By working as part of a team, it is easier to build trust between colleagues in an in-person environment. If your team was built before the pandemic, there’s no need to develop that trust, because it already exists.
There is a tension between the interests of seniors, who often want to do what is best for them, and new generations of employees, for example our recent graduates, who benefit from these in-person experiences. In-person interaction is helpful for mentoring and building new relationships.
I think a certain amount of experimentation is needed to figure out what works well. A corporate environment can even be 90% virtual; many interactions do not need to take place in person. But I suspect that some in-person presence will continue to be useful in an increasingly virtual world.
Do you think “working from home” is as effective as working in person?
Namini: I think from a cost perspective, a hybrid format works better. I don’t think companies should continue to work in expensive offices, even though some professions have no choice but to meet in person. Health care, laboratory research and manufacturing come to mind. People are more efficient when working from a zoom on their desktop, even if they are not physically in an office. This flexibility and the reduction in travel time and costs allow people to put in more hours at work.

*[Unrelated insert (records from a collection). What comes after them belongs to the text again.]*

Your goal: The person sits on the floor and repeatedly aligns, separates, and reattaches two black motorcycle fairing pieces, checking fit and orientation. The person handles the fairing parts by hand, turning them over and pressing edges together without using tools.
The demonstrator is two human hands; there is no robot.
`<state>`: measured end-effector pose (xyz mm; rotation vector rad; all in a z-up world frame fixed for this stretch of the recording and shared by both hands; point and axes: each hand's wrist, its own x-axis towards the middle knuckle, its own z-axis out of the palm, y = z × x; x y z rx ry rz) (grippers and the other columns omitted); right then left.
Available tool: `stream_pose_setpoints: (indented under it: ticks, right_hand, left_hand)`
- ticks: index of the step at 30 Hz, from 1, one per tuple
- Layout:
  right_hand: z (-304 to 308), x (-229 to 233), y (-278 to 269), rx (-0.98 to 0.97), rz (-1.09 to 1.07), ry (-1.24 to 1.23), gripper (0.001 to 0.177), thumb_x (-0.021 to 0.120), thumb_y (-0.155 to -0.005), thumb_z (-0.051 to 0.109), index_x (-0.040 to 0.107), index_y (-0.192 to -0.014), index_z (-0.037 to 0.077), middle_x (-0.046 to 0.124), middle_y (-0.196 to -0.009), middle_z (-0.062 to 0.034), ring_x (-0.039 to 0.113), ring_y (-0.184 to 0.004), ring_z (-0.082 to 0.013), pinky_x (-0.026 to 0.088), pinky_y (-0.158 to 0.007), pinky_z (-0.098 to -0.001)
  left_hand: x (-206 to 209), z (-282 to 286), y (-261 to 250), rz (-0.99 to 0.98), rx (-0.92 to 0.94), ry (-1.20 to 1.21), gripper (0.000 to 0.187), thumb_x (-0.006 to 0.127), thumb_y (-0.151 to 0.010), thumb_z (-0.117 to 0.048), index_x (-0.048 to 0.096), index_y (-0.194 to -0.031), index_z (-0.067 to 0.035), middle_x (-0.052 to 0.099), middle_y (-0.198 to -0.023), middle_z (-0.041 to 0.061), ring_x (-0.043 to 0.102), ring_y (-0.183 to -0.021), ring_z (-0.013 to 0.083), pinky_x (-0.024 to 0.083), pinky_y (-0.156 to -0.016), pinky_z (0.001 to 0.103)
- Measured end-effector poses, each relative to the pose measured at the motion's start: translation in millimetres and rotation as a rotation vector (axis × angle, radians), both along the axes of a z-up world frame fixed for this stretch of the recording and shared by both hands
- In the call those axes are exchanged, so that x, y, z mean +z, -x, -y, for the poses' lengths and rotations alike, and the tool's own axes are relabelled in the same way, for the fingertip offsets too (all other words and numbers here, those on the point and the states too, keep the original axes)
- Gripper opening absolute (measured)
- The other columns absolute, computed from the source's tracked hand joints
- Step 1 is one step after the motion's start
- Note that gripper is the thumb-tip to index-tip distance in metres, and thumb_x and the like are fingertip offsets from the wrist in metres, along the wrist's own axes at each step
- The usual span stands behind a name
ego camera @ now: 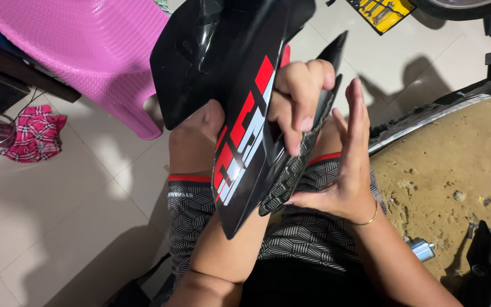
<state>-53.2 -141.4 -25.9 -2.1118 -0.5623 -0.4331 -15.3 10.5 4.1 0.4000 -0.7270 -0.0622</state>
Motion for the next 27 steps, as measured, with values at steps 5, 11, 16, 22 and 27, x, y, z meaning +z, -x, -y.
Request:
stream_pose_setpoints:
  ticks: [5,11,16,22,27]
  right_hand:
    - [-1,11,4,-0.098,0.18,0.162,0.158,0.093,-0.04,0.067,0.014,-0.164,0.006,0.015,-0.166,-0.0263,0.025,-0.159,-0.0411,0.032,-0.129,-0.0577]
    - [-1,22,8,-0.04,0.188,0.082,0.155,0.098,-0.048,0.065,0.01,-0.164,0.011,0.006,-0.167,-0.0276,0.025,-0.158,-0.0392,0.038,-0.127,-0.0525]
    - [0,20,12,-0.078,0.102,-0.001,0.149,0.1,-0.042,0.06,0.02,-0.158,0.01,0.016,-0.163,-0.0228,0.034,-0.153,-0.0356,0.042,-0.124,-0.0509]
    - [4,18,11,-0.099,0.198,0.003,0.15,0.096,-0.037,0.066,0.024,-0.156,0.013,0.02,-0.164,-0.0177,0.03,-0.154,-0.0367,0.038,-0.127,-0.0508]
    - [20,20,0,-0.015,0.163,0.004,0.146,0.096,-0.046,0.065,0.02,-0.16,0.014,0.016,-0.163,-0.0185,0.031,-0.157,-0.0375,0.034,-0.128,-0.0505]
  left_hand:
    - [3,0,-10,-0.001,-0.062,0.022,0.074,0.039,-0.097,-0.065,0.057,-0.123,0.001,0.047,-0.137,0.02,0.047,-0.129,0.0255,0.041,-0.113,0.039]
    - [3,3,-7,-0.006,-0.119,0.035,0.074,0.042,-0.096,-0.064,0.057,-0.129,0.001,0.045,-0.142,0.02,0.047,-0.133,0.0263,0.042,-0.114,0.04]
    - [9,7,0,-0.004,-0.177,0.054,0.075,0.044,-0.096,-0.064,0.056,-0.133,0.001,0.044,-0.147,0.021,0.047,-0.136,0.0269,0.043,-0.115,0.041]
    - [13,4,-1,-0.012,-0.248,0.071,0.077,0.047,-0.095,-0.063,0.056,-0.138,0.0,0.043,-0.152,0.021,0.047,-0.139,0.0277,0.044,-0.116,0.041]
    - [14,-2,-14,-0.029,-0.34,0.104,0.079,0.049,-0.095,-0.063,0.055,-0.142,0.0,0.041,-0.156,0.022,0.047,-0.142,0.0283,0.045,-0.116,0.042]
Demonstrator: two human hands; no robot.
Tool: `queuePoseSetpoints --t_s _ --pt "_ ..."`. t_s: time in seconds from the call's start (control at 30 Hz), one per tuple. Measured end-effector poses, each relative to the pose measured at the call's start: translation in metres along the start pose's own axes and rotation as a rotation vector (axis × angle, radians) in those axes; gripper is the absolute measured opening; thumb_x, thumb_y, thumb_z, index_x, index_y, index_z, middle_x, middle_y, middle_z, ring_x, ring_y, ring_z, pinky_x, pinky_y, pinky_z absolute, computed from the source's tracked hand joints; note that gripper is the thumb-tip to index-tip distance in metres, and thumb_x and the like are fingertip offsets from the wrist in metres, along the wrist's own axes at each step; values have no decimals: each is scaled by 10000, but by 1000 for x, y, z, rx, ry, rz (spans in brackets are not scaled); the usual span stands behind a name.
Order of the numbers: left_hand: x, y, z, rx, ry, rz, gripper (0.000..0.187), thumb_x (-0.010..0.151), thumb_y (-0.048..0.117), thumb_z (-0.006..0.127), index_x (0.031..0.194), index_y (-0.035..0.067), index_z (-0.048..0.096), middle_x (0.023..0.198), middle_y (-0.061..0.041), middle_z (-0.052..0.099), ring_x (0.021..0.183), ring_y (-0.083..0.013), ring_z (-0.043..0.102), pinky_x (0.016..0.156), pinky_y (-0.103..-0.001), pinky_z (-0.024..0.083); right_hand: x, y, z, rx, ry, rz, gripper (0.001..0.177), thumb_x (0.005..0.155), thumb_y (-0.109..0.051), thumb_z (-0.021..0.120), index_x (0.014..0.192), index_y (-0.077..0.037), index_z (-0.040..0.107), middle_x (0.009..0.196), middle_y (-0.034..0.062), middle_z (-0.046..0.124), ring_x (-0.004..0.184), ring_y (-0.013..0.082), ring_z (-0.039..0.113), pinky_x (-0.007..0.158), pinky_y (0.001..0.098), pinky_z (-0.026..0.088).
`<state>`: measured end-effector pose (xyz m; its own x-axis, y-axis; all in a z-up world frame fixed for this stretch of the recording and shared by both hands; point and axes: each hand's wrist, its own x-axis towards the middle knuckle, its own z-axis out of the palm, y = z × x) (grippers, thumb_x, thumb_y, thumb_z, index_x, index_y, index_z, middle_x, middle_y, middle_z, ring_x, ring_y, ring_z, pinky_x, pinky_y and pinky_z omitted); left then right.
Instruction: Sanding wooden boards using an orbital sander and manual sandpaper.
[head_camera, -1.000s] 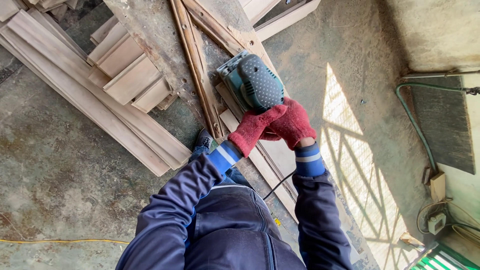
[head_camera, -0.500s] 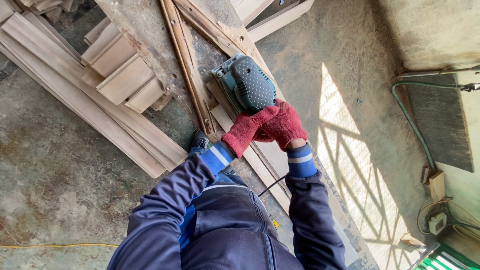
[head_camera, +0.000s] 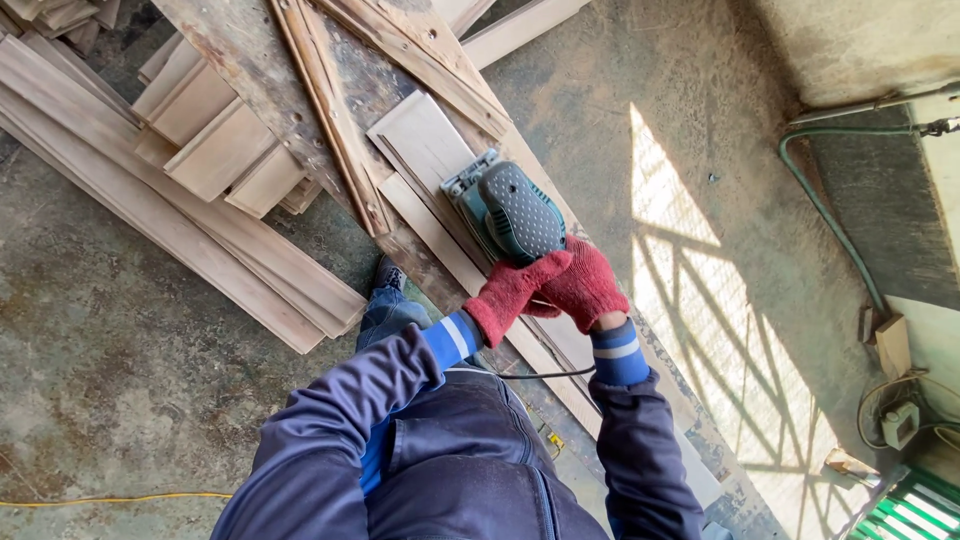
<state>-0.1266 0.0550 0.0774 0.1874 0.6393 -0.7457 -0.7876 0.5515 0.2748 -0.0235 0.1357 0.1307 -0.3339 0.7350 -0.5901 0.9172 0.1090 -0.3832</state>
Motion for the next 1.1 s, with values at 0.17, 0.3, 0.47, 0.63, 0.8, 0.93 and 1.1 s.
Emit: queuePoseSetpoints --t_s 0.17,0.3,0.47,0.63,0.8,0.93,1.1 --pt "-8 -61 20 24 -2 -33 436 775 380 942 990 76 717 804 -144 774 690 -343 776 671 -507 674 -30 67 19 -54 -31 119 457 775 -373 724 1179 -159 730 1077 187 764 1134 444 679 984 553 546" --pt "-13 -103 36 100 -27 -104 435 786 427 925 975 97 714 786 -111 778 683 -287 778 694 -473 677 -83 28 -13 -106 -80 261 458 814 -316 671 1178 -48 746 1103 233 763 1176 436 666 1023 544 537" --pt "-9 -161 46 225 -126 -279 431 812 497 891 972 142 707 787 -74 778 679 -218 765 722 -422 685 -115 181 37 -79 -8 -7 526 805 -379 711 1290 -187 642 1169 84 756 1010 289 734 801 394 563" --pt "4 -199 67 219 -122 -477 490 803 419 901 1009 46 660 810 -174 748 697 -326 745 736 -509 666 -152 220 44 -33 18 73 346 814 -361 697 1062 -126 641 1019 91 762 887 268 721 756 385 537" --pt "-13 -224 91 305 -161 -316 554 727 389 848 1122 23 720 916 -124 729 647 -214 660 522 -298 587 -160 243 51 -42 46 400 475 744 -434 730 1098 -117 737 1000 155 775 1084 378 709 897 519 590" --pt "-6 -232 99 313 -163 -345 563 696 400 868 1072 7 719 884 -125 714 640 -221 666 553 -326 603 -159 266 50 -94 55 372 425 735 -432 717 1043 -142 762 954 139 785 1062 376 720 860 495 588" --pt "4 -210 94 304 -178 -284 539 720 381 862 1090 17 718 859 -113 711 607 -208 665 531 -339 608 -147 230 34 -109 9 359 465 752 -371 708 1119 -94 776 1020 194 779 1110 418 700 905 515 576"
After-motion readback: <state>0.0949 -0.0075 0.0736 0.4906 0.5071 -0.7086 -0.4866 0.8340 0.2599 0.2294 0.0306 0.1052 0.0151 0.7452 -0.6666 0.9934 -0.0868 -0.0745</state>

We also saw a new speed. In the past, if a meeting was held at 10 a.m., people would engage in small talk and end up wandering around the office. Now, if a meeting is at 10 a.m., people join and start on time. It’s productive and with more participants whose image is conveyed to all, people are more engaged, more attentive and offer more to the discussion. Private chats can still take place via direct chats as well as a chat broadcast to all participants.

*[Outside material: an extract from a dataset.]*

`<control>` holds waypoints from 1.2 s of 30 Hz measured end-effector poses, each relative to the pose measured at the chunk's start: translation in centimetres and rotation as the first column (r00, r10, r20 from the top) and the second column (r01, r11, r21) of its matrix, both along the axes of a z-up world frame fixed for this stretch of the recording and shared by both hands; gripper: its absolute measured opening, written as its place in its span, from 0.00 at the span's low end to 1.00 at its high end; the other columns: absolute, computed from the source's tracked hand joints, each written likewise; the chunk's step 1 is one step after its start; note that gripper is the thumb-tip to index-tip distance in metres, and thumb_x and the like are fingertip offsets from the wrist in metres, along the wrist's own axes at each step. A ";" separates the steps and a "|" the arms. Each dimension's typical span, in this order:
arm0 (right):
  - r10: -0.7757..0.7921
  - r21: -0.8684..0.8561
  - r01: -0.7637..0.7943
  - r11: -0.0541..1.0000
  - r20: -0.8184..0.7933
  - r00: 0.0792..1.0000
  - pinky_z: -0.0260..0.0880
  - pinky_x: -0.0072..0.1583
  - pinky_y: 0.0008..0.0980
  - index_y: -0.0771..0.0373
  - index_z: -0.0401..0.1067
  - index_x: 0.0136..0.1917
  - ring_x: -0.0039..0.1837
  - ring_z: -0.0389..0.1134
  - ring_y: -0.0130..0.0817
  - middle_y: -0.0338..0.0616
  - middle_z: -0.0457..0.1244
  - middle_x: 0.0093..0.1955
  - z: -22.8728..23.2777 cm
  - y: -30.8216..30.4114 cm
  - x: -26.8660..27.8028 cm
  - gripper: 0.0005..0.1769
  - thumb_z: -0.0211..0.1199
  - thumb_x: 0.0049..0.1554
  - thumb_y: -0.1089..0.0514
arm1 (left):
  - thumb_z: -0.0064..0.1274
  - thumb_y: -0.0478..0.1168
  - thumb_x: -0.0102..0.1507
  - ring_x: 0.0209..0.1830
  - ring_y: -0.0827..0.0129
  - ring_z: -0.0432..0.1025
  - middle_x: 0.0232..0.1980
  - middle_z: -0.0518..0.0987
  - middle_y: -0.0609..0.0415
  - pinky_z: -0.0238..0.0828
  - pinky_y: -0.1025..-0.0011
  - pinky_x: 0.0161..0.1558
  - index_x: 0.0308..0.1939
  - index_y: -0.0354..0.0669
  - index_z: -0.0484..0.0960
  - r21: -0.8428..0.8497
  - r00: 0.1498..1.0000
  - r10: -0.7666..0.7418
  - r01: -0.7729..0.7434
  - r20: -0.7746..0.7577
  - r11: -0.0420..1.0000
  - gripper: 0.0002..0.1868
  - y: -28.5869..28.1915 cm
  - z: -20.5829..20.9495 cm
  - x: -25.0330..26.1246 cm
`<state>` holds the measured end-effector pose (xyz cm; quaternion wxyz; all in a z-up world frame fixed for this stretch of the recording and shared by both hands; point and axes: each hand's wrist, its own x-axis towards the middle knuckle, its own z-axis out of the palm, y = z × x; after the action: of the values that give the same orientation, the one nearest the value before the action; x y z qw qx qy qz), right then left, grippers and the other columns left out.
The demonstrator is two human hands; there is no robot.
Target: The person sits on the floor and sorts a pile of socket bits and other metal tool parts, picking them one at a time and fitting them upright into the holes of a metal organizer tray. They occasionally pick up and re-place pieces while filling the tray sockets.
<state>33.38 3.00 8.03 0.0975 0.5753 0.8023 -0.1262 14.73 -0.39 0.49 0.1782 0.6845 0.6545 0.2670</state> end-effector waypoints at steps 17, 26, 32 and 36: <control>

Personally, I like coming to the office because I’m dealing with distractions at home, like the TV, the dog, and the fridge. But if people feel they are producing higher quality work from home, they should have that opportunity. For me, flexibility is what I value and the quality of my interaction with others during office hours, classes and general meetings seems better.
We’re getting to a point where work-life balance is as valuable as pay. I tell my students to join a company that treats you like a person rather than a commodity. If the job is done, employers shouldn’t worry about the location. I think it takes confidence, maturity and resources to manage this modality, but anything that improves the quality of life for human beings and improves economic productivity should be encouraged.